Sal revint à lui sitôt qu'ils eurent laissé la clairière derrière eux et ce fut bien plus facile de fuir à présent que ses jambes répondaient à l'appel. Lucas s'était placé de l'autre côté, de sorte qu'ils l'aidaient tous les deux à marcher, et Brandon puisait dans tout ce qu'il possédait pour couvrir leurs traces et retrouver le chemin du camp. Ce dont ils avaient attiré l'attention était vraisemblablement habitué à piéger et traquer des humains, mais heureusement pour eux, lui n'en était pas un, donc il pouvait utiliser ça à leur avantage. D'autant que le feu qu'il avait allumé en début de soirée lui servait de point de repère et de balise pour se diriger, l'empêchant de se perdre dans la forêt, en dépit de tous les efforts du chemin pour les faire tourner en rond.
Enfin, après ce qui parut être une éternité de course en sous-bois à éviter les branches basses et les racines tordues, il aperçut les premières lueurs entre les arbres et accéléra, imité par Lucas. Brusquement, ils débouchèrent auprès de l'une des cabanes en ruines les plus éloignées du feu, envahie par les ronces. Au milieu du camp, leurs amis attendaient nerveusement, blottis les uns contre les autres dans la lumière rassurante des flammes. Jule et Kenny semblaient monter la garde alors que Benji et Leah faisaient de leur mieux pour rassurer Aline. À les voir tous sains et sauf, Brandon se détendit un peu et sentit Lucas faire de même, mais Sal ne réagit pas, raide comme un piquet entre ses bras.
— Sal ? appela le démon. Sal, mon cœur, est-ce que tu m'entends ?

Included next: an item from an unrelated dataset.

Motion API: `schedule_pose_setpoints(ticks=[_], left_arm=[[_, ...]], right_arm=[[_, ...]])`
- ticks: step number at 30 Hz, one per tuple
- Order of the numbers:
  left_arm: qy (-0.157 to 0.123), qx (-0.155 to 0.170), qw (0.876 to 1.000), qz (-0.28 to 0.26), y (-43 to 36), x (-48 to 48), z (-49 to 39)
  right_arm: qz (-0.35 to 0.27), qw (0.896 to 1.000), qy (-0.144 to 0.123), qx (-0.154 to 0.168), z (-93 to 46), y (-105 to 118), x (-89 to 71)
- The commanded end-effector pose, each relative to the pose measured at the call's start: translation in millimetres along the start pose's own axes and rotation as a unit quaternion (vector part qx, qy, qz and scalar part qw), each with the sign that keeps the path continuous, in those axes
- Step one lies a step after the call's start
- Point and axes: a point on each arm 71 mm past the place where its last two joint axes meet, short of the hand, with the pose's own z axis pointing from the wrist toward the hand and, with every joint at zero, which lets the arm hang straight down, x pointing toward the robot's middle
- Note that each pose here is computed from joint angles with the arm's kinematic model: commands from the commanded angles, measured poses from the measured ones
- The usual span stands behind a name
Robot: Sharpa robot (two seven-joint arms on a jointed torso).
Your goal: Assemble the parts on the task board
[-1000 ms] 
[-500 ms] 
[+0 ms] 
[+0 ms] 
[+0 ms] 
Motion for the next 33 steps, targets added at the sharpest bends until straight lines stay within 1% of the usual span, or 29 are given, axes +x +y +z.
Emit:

Ses yeux étaient toujours écarquillés mais le saignement avait enfin cessé, le diable soit loué. En revanche, il était affreusement pâle, le brun chaleureux de sa peau désormais gris comme de la cendre, et il tremblait de tous ses membres comme s'il avait de la fièvre.
— Je ne me sens pas très bien, répéta-t-il en clignant lentement des yeux. J'ai l'impression que... Qu'est-ce qu'il y a là-bas ?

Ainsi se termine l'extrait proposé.